__Try it__: All of the data below should be copied exactly as it stands.

__Collected material__:

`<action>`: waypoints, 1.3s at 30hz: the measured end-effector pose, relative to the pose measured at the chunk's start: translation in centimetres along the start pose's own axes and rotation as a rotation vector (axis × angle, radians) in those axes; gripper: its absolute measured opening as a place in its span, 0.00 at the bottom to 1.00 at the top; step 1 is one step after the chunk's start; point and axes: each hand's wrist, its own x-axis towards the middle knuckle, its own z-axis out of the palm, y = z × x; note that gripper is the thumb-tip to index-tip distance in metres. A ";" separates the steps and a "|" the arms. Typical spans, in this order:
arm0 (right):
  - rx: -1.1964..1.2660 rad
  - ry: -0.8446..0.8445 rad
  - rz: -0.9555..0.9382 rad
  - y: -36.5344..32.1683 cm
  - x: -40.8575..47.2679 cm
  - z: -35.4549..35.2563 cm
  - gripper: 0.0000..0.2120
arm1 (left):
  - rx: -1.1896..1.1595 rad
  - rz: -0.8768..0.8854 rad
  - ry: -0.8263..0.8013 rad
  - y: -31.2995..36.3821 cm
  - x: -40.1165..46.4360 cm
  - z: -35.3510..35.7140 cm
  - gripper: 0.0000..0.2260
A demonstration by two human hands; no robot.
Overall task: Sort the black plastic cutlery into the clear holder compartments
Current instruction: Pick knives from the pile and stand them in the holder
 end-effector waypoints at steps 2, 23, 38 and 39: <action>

__Expected answer__:
`<action>`: waypoints, 1.3s at 30hz: the measured end-effector pose, relative to the pose measured at the chunk's start: translation in centimetres along the start pose's own axes and rotation as a rotation vector (axis × angle, radians) in those axes; gripper: its absolute measured opening as a place in its span, 0.00 at the bottom to 1.00 at the top; step 1 is one step after the chunk's start; point and axes: each hand's wrist, its own x-axis towards the middle knuckle, its own z-axis out of the palm, y = z × x; note that gripper is the thumb-tip to index-tip distance in metres. A ";" separates the steps and a "|" the arms. Typical spans, in this order:
arm0 (right):
  - rx: -1.1964..1.2660 rad
  - ry: -0.8446..0.8445 rad
  - rz: -0.9555..0.9382 rad
  - y: -36.5344..32.1683 cm
  - x: -40.8575..47.2679 cm
  - z: -35.4549..35.2563 cm
  - gripper: 0.0000..0.2120
arm1 (left):
  - rx: -1.1896..1.1595 rad
  - rz: -0.8768..0.8854 rad
  - ry: -0.8263..0.8013 rad
  - y: -31.2995..36.3821 cm
  - x: -40.1165..46.4360 cm
  - z: -35.3510..35.7140 cm
  - gripper: 0.0000..0.2260
A demonstration by two human hands; no robot.
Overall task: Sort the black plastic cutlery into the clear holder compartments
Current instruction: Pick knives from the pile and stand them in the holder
 end-effector waypoints at steps 2, 23, 38 and 39: <action>

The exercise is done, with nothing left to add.